Less well remembered is Machen’s opposition to the creation of a federal Department of Education––roughly fifty years before such a federal department was established. Machen wasn’t known for pulling his punches, and he certainly didn’t on this subject:
A public-school system, if it means the providing of free education for those who desire it, is a noteworthy and beneficent achievement of modern times; but when once it becomes monopolistic it is the most perfect instrument of tyranny which has yet been devised…Place the lives of children in their formative years, despite the convictions of their parents, under the intimate control of experts appointed by the state, force them then to attend schools where the higher aspirations of humanity are crushed out, and where the mind is filled with the materialism of the day, and it is difficult to see how even the remnants of liberty can subsist. Such a tyranny, supported as it is by a perverse technique used as the instrument in destroying human souls, is certainly far more dangerous than the crude tyrannies of the past, which despite their weapons of fire and sword permitted thought at least to be free.
Machen understood something that most of us don’t. The fact is that a public school cannot possibly serve all of the values of its community. A public school, if it is funded by all of the citizens in the area, cannot use those funds to put up any religious displays because it is a public school; it is impossible for that organization to please everybody. But since they are taking money from everybody, it is their obligation to please everybody who funds them. This is the inherent contradiction inherent in the very notion of a public school.

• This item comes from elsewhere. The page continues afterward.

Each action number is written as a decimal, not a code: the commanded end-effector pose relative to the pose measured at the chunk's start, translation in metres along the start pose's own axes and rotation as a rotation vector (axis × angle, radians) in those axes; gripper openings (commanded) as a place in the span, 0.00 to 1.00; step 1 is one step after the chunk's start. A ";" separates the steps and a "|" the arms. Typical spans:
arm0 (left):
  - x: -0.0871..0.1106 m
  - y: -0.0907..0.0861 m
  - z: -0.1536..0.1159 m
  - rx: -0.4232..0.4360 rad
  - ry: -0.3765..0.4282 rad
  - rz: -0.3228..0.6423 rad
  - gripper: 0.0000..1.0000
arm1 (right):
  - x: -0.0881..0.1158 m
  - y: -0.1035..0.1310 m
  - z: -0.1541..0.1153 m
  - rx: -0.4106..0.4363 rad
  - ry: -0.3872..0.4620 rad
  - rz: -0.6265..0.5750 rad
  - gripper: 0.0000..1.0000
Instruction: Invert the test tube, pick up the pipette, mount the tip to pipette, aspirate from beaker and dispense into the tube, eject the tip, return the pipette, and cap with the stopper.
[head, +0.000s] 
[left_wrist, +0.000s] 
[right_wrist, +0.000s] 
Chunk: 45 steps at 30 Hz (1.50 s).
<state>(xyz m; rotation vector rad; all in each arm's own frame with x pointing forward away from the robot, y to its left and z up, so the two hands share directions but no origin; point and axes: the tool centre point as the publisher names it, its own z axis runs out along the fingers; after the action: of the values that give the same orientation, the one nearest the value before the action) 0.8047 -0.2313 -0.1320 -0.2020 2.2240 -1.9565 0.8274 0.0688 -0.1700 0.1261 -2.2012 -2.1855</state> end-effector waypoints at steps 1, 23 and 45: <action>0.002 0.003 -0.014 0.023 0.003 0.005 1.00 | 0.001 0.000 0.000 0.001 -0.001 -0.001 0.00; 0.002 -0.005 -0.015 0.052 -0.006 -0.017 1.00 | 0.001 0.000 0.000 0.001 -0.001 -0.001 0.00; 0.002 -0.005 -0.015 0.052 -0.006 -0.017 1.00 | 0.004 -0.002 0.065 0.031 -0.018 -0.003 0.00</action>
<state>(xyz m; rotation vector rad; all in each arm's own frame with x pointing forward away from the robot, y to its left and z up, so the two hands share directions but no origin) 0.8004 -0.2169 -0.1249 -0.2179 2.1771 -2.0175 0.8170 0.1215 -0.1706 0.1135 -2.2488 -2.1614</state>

Schools are discriminatory by nature, in that they must make value judgements about what should be taught in the classroom. Since we don’t live in a culture that has a uniformly Christian outlook where values are concerned, some of the value judgements public schools make will be, in the nature of the case, non-Christian––which is really the same thing as saying that they will be anti-Christian.
In fact this cuts both ways; even in the smallest town in the smallest county of the American South, eventually you will have somebody whose taxes are being spent in a community with residual Christian values, who is opposed to the teaching of those values with his money. He will take that school to court, and he will win. Not only will he win, I think he should win, because he is right. He shouldn’t be forced by the government to fund my religious expression.
The converse is true as well, however. I should not be forced by the government to fund the indoctrination of my children into values that are blasphemous and teach what is a loose view of ethics at best and perversion at worst. Because my children are my responsibility before God, I cannot in good conscience and without sin allow them to be taught anti-Christian values.
This is the reason that I oppose government-run schools; frankly, they are an impossibility. They simply cannot do what they are obligated to do because of their funding––they can’t please everybody.